**Data provided**

###

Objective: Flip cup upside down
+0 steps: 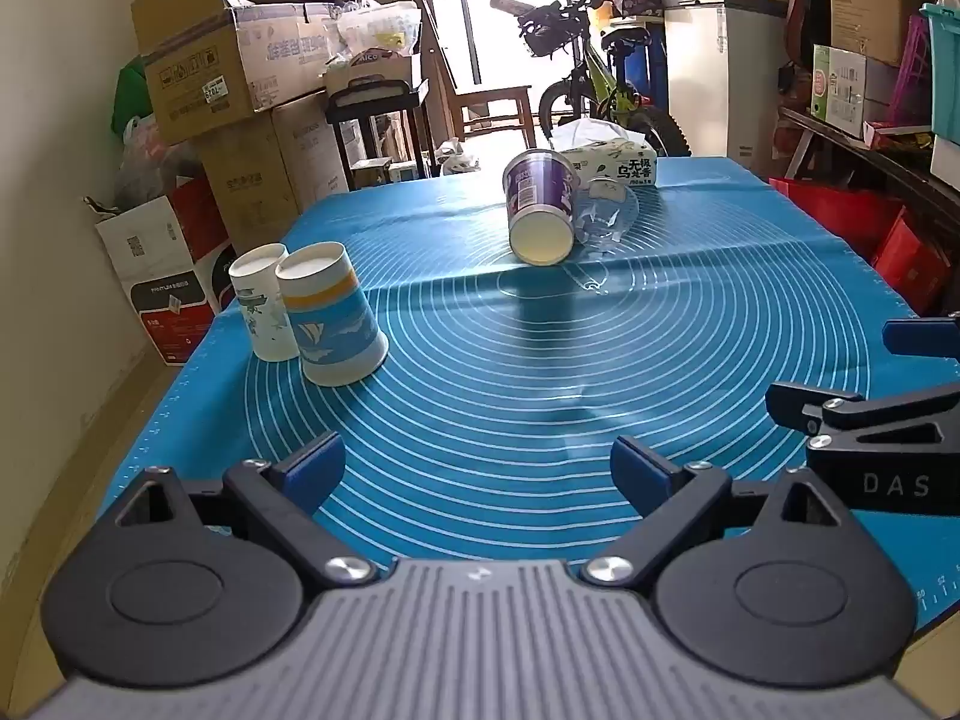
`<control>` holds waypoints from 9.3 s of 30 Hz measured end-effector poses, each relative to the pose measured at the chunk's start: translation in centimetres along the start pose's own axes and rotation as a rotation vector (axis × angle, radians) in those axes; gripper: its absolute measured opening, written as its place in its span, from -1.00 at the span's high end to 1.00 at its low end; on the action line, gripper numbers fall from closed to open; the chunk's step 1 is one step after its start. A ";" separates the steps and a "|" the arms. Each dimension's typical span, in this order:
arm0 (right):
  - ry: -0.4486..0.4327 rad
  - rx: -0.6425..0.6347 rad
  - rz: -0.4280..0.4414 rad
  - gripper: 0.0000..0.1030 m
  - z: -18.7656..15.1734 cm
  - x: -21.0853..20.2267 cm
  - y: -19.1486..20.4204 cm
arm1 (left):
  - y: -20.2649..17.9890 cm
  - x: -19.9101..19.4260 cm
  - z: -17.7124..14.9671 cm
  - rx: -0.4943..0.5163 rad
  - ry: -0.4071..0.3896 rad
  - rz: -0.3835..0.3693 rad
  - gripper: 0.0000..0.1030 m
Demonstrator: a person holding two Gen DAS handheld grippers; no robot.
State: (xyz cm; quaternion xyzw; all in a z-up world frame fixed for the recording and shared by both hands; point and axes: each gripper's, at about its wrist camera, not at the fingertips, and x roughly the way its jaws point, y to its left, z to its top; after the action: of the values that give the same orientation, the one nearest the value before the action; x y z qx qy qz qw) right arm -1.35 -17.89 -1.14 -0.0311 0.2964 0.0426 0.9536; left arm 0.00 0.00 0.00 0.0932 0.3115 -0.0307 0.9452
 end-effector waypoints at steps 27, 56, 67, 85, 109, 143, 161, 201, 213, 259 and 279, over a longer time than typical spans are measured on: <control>-0.005 -0.006 0.003 -0.77 0.1 -0.2 0.1 | 0.0 -0.2 0.0 0.003 -0.001 0.003 -0.83; -0.006 -0.007 0.004 -0.77 -0.1 -0.1 0.2 | 0.0 0.0 -0.1 0.007 0.003 0.002 -0.83; -0.006 -0.008 0.004 -0.77 -0.1 -0.1 0.2 | -0.1 0.1 -0.1 0.010 0.004 0.001 -0.83; -0.007 -0.009 0.004 -0.77 -0.1 -0.2 0.3 | 0.0 0.3 -0.3 0.008 0.007 0.007 -0.83; -0.039 -0.011 -0.002 -0.77 1.9 1.9 -1.4 | 0.4 2.6 2.7 -0.030 -0.022 0.020 -0.83; -0.006 0.068 -0.085 -0.77 2.4 9.4 -8.5 | -2.6 23.2 14.2 -0.074 0.079 -0.102 -0.22; -0.040 0.065 -0.067 -0.77 2.9 6.0 -7.0 | -1.9 11.7 9.9 -0.036 0.050 -0.152 -0.22; -0.011 -0.006 -0.051 -0.77 2.8 2.2 -3.2 | 0.6 3.2 3.6 -0.124 0.006 -0.177 -0.74; -0.020 -0.009 -0.012 -0.77 2.0 -1.3 -1.5 | 3.2 0.2 0.6 -0.097 0.040 -0.145 -0.74; 0.045 -1.167 -0.135 -0.84 5.2 5.0 10.2 | 6.5 1.3 -2.1 -0.114 0.068 -0.088 -0.74; -0.251 -2.401 -0.038 -1.00 1.9 7.1 16.1 | 11.2 4.1 -3.2 -0.194 0.096 -0.070 -0.74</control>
State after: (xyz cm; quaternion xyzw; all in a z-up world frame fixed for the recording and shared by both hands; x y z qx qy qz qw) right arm 3.93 -1.22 -4.19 -0.8977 -0.0272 0.2797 0.3395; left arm 2.75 11.57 -3.17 -0.0083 0.3609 -0.0288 0.9321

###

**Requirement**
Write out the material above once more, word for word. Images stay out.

**Answer below**
Objective: Flip cup upside down
+0 steps: 
`<control>` holds waypoints from 9.3 s of 30 Hz measured end-effector poses, each relative to the pose measured at the chunk's start: translation in centimetres along the start pose's own axes and rotation as a rotation vector (axis × angle, radians) in those axes; gripper: its absolute measured opening, written as its place in its span, from -1.00 at the span's high end to 1.00 at its low end; on the action line, gripper numbers fall from closed to open; the chunk's step 1 is one step after its start. A ";" separates the steps and a "|" the arms. Each dimension's typical span, in this order:
arm0 (right):
  - ry: -0.4486..0.4327 rad
  - rx: -0.6425..0.6347 rad
  - rz: -0.4280..0.4414 rad
  - gripper: 0.0000..0.1030 m
  - z: -18.7656..15.1734 cm
  - x: -21.0853..20.2267 cm
  - y: -19.1486..20.4204 cm
arm1 (left):
  - y: -20.2649..17.9890 cm
  - x: -19.9101..19.4260 cm
  - z: -17.7124..14.9671 cm
  - rx: -0.4943..0.5163 rad
  - ry: -0.4071..0.3896 rad
  - rz: -0.3835..0.3693 rad
  - gripper: 0.0000..0.1030 m
Demonstrator: a person holding two Gen DAS handheld grippers; no robot.
State: (xyz cm; quaternion xyzw; all in a z-up world frame fixed for the recording and shared by both hands; point and axes: each gripper's, at about its wrist camera, not at the fingertips, and x roughly the way its jaws point, y to its left, z to its top; after the action: of the values that give the same orientation, the one nearest the value before the action; x y z qx qy qz qw) right arm -1.35 -17.89 -1.14 -0.0311 0.2964 0.0426 0.9536; left arm 0.00 0.00 0.00 0.0932 0.3115 -0.0307 0.9452
 end-effector waypoints at steps 27, 56, 67, 85, 109, 143, 161, 201, 213, 259 and 279, over a longer time than typical spans are measured on: <control>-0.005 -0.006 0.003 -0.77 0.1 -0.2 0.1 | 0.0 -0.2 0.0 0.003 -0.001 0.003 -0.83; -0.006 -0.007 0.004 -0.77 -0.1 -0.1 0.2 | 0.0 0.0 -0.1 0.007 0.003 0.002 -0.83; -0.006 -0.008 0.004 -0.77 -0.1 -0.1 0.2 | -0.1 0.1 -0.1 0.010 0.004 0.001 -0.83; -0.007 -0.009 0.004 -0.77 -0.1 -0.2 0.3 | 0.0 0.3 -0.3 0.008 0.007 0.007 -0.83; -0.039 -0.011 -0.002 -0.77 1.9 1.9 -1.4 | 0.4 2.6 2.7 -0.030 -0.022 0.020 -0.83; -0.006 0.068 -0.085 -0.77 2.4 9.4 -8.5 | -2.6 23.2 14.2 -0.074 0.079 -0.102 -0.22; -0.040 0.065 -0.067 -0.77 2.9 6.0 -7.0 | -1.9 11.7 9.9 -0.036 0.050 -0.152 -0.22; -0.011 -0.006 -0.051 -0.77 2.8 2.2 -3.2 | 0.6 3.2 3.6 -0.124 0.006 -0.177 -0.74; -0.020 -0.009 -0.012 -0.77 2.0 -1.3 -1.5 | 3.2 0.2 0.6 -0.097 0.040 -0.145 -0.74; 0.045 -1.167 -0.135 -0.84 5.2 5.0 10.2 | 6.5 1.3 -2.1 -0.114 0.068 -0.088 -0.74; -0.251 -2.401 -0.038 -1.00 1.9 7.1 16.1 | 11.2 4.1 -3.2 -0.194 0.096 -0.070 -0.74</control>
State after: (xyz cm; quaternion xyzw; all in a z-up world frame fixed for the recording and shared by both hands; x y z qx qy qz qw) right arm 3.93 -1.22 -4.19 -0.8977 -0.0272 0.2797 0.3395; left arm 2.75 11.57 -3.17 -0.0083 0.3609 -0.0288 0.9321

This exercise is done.